Con la presente nota, dovuta alla prestigiosa firma di Andrea Biglia, il nostro blog continua ad esplorare tematiche di respiro ben più ampio di quello strettamente locale. L’occasione è il recentissimo saggio di Matteo Collura: ‘Baci ad occhi aperti‘ (Tea, 2020) dedicato alla sua (e nostra) Sicilia, che qui Andrea recensisce.
di Andrea Biglia
‘Sicelides Musae…’. Ma per Matteo Collura, scrittore e giornalista made in Agrigento e milanese per professione – tanti anni al ‘Corriere della Sera’ e ora collaboratore per la cultura del ‘Messaggero’ – la citazione non vale. Le muse sicule, oggi, non ispirano più l’età dell’oro, come nell’Egloga di Virgilio. Con una prosa intensa, nutrita di ablativi assoluti e ricca di echi letterari, nel nuovo libro, ‘Baci a occhi aperti’ (Tea, pagine 478, 16 euro), racconta con amore la sua isola, passato e presente, senza però chiudere gli occhi, tutt’altro, sui gravi problemi, sociali, culturali e di costume su cui è cresciuta la mala pianta della criminalità: lo stato nello stato con complicità interne ed esterne. Un’età insomma ancora del ferro, insanguinata da un’infinità di delitti e vittima di un’economia scriteriata e di scempi urbanistici.

In queste pagine si raccoglie una vita di articoli e saggi. La cronaca – dal bandito Giuliano, al terrorismo mafioso, alla corruzione politica ed economica – si intreccia con l’analisi storica.
L’orgoglio di una vicenda lunga tremila anni nei quali la Sicilia ha giocato ruoli decisivi sulla scena politica e culturale del Mediterraneo affascinando visitatori illustri come Goethe, Dumas, Wagner – le antiche colonie greche, la civiltà normanna, il fiammeggiante Barocco, la tappa importante, si pure controversa, dell’epopea dell’Unità d’Italia – cerca di sopravvivere alla delusione della progressiva decadenza testimoniata dai palazzi in rovina sotto lo sguardo amaro del principe Tomasi di Lampedusa del tutto cambi perché…. Il culto per Padre Pio (‘Il miglior conforto viene dalla preghiera’ recitano le lapidi dei sempre più numerosi monumenti dedicati al frate), ha spodestato dal cuore dei siciliani la ‘bellicosa e gagliarda Santa Rosalia’. Simbolo di una resa?

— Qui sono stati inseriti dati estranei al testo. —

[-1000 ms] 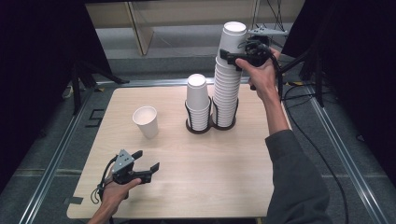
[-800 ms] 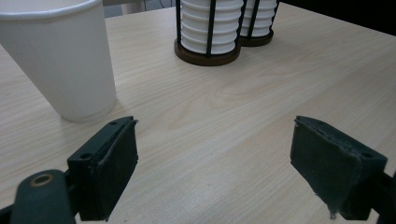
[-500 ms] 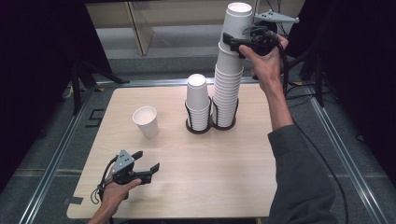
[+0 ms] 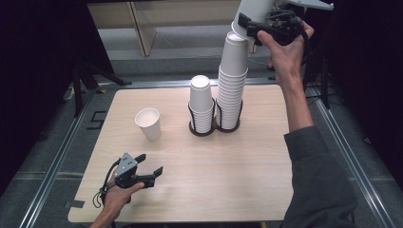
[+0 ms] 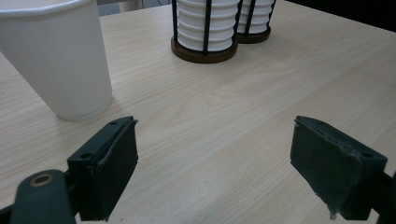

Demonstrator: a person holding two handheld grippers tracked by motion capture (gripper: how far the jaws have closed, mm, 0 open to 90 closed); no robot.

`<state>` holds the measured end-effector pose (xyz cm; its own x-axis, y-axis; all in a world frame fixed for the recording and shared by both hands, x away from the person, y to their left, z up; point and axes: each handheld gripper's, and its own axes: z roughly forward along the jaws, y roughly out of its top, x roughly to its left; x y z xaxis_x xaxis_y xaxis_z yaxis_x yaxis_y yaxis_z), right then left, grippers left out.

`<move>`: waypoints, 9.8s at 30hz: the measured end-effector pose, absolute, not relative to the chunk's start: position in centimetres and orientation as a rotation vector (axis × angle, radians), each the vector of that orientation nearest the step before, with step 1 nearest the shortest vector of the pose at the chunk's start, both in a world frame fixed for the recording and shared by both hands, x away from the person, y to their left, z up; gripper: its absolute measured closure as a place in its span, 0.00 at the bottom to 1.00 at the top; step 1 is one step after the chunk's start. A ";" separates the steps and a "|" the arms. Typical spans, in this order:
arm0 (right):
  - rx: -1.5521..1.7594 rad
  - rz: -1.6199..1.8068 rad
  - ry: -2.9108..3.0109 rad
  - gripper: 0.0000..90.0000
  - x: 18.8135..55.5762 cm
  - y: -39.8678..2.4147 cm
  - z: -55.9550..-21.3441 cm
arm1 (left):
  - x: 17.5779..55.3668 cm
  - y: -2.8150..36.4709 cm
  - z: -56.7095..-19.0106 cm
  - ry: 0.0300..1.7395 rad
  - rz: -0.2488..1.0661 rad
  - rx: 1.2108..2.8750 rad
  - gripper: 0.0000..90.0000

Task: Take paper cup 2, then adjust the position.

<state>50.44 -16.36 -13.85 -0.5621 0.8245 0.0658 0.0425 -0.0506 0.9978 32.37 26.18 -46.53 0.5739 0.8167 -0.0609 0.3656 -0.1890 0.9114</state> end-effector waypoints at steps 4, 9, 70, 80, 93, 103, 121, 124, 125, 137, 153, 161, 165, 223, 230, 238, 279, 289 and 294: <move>0.933 1.659 1.647 0.18 49.0 -17.2 -13.5 | 32.4 26.2 -46.6 0.968 0.551 1.781 0.16; 0.912 1.637 1.687 0.18 46.8 -18.3 -14.2 | 32.4 26.1 -46.6 0.971 0.550 1.785 0.16; 0.769 1.805 2.173 0.18 39.1 -8.1 -38.2 | 31.4 24.1 -46.3 0.782 0.590 1.632 0.16; 0.765 1.792 2.220 0.18 38.7 -7.2 -38.9 | 31.3 22.9 -46.2 0.731 0.584 1.611 0.16; 0.735 1.787 2.265 0.18 38.6 -5.9 -40.2 | 31.1 22.0 -46.0 0.692 0.530 1.603 0.16; 0.687 1.844 2.281 0.18 38.4 -5.0 -40.5 | 31.2 21.6 -46.1 0.688 0.496 1.601 0.16; 0.601 1.830 2.322 0.18 37.7 -3.0 -41.4 | 31.2 21.3 -46.0 0.676 0.439 1.592 0.16; 0.621 1.833 2.308 0.18 37.5 -2.8 -41.6 | 31.2 21.3 -46.0 0.678 0.437 1.591 0.16; 0.609 1.837 2.322 0.18 37.5 -2.8 -41.6 | 31.2 21.3 -46.0 0.680 0.435 1.589 0.16; 0.617 1.837 2.312 0.18 37.1 -1.8 -42.0 | 31.2 21.0 -46.1 0.685 0.425 1.599 0.12; 0.566 1.863 2.330 0.18 36.0 -0.5 -42.2 | 31.3 20.5 -46.2 0.708 0.414 1.586 0.02; 0.585 1.889 2.350 0.18 35.7 -0.2 -42.4 | 31.3 20.5 -46.1 0.713 0.411 1.585 0.01; 0.580 1.889 2.351 0.18 35.7 -0.2 -42.4 | 31.2 20.5 -46.1 0.708 0.421 1.594 0.03; 0.593 1.847 2.560 0.26 37.4 -3.4 -39.0 | 31.2 20.6 -45.9 0.503 0.531 1.850 0.09; 0.695 1.954 2.518 0.27 37.5 -4.0 -38.6 | 31.1 20.7 -46.2 0.519 0.540 1.739 0.04; 0.758 2.097 2.467 0.28 37.7 -4.4 -38.4 | 31.0 20.6 -46.0 0.532 0.532 1.671 0.04; 0.781 2.118 2.563 0.27 38.0 -4.3 -39.2 | 30.7 20.9 -45.4 0.458 0.589 1.706 0.09; 0.686 1.981 2.613 0.23 38.0 -4.2 -39.2 | 30.9 21.0 -45.4 0.465 0.565 1.758 0.12; 0.642 1.897 2.620 0.22 37.9 -4.3 -39.0 | 30.8 21.0 -45.4 0.464 0.553 1.802 0.13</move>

‘Ci ammaliamo di noi stessi: Siamo il male e il malato’: Collura cita il ‘Diario’ di Brancati dove si sottolinea come l’isola sia sempre stata la ‘porta’ attraverso cui sono entrati i fenici e i greci, i latini e i normanni, gli arabi e i borboni, tanti altri invasori: di qui un clima di nostalgia per un passato glorioso e di rassegnato scetticismo sul futuro, di diffidenza e di sillogismi, di inganno e di comico insieme. Miseria e nobiltà. E l’autore rilancia: continuiamo a restare ‘inquilini’ nella nostra terra, a rischio di ‘sfratto’. ‘Irredimibile, isolitudine’, altri termini (l’ultimo ripreso da Bufalino) che tornano nel tentativo di definire un’identità, un’anima a un territorio che, diviso da soli quattro chilometri dal resto della nazione, difende nel bene e nel male la sua ‘lontananza’. Scilla e Cariddi. Nessun ponte le può cancellare.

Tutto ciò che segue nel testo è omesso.